• [Instructions to follow]
I would like you to transcribe all of the data exactly.

• [Provided material]

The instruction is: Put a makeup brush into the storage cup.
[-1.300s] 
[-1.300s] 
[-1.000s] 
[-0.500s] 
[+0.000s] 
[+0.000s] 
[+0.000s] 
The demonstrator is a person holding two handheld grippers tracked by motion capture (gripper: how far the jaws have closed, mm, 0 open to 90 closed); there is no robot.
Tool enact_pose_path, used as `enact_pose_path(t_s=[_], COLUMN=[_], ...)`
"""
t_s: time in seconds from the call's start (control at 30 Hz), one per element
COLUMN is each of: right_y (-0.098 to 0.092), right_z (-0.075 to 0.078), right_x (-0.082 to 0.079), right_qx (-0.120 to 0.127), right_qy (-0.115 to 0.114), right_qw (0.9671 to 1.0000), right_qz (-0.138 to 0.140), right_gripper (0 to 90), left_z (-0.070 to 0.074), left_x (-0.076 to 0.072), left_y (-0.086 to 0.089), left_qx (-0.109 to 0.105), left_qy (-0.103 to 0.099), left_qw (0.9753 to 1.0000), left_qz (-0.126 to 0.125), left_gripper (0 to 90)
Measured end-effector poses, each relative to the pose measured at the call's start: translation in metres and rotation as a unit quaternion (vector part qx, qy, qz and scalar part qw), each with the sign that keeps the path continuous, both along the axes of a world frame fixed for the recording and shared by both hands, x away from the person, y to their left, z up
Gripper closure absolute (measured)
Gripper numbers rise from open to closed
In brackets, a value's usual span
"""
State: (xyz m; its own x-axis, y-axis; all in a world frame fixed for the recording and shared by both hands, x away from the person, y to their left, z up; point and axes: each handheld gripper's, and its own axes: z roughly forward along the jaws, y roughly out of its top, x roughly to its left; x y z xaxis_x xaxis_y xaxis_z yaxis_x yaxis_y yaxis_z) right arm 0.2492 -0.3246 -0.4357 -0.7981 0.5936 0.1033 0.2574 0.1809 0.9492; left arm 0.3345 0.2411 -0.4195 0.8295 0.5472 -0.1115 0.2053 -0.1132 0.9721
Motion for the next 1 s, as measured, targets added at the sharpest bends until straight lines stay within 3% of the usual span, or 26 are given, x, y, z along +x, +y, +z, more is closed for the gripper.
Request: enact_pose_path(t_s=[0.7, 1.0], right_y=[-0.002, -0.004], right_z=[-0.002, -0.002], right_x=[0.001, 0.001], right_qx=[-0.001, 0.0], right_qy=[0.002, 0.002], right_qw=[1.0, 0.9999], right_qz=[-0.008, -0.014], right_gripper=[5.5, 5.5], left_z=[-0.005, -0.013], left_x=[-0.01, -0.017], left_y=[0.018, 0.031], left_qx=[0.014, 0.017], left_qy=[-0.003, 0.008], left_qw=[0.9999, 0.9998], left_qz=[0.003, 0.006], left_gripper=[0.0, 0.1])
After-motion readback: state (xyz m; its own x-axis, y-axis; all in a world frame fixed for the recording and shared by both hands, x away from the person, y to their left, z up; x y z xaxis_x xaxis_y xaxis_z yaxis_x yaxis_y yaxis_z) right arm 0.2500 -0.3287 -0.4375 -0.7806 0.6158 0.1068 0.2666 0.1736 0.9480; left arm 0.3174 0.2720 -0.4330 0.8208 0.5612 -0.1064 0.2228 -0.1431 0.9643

• [Response]
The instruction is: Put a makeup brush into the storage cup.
[-1.300s] 
[-1.300s] 
[-1.000s] 
[-0.500s] 
[+0.000s] 
[+0.000s] 
[+0.000s] 
The demonstrator is a person holding two handheld grippers tracked by motion capture (gripper: how far the jaws have closed, mm, 0 open to 90 closed); there is no robot.
Tool enact_pose_path, used as `enact_pose_path(t_s=[_], COLUMN=[_], ...)`
"""
t_s: time in seconds from the call's start (control at 30 Hz), one per element
COLUMN is each of: right_y (-0.098 to 0.092), right_z (-0.075 to 0.078), right_x (-0.082 to 0.079), right_qx (-0.120 to 0.127), right_qy (-0.115 to 0.114), right_qw (0.9671 to 1.0000), right_qz (-0.138 to 0.140), right_gripper (0 to 90), left_z (-0.070 to 0.074), left_x (-0.076 to 0.072), left_y (-0.086 to 0.089), left_qx (-0.109 to 0.105), left_qy (-0.103 to 0.099), left_qw (0.9753 to 1.0000), left_qz (-0.126 to 0.125), left_gripper (0 to 90)
Measured end-effector poses, each relative to the pose measured at the call's start: translation in metres and rotation as a unit quaternion (vector part qx, qy, qz and scalar part qw), each with the sign that keeps the path continuous, both along the axes of a world frame fixed for the recording and shared by both hands, x away from the person, y to their left, z up
Gripper closure absolute (measured)
Gripper numbers rise from open to closed
In brackets, a value's usual span
"""
State: (xyz m; its own x-axis, y-axis; all in a world frame fixed for the recording and shared by both hands, x away from the person, y to their left, z up; point and axes: each handheld gripper's, and its own axes: z roughly forward along the jaws, y roughly out of its top, x roughly to its left; x y z xaxis_x xaxis_y xaxis_z yaxis_x yaxis_y yaxis_z) right arm 0.2492 -0.3246 -0.4357 -0.7981 0.5936 0.1033 0.2574 0.1809 0.9492; left arm 0.3345 0.2411 -0.4195 0.8295 0.5472 -0.1115 0.2053 -0.1132 0.9721
Motion for the next 1 s, as measured, targets added at the sharpest bends until straight lines stay within 3% of the usual span, or 26 are given, x, y, z along +x, +y, +z, more is closed for the gripper.
Request: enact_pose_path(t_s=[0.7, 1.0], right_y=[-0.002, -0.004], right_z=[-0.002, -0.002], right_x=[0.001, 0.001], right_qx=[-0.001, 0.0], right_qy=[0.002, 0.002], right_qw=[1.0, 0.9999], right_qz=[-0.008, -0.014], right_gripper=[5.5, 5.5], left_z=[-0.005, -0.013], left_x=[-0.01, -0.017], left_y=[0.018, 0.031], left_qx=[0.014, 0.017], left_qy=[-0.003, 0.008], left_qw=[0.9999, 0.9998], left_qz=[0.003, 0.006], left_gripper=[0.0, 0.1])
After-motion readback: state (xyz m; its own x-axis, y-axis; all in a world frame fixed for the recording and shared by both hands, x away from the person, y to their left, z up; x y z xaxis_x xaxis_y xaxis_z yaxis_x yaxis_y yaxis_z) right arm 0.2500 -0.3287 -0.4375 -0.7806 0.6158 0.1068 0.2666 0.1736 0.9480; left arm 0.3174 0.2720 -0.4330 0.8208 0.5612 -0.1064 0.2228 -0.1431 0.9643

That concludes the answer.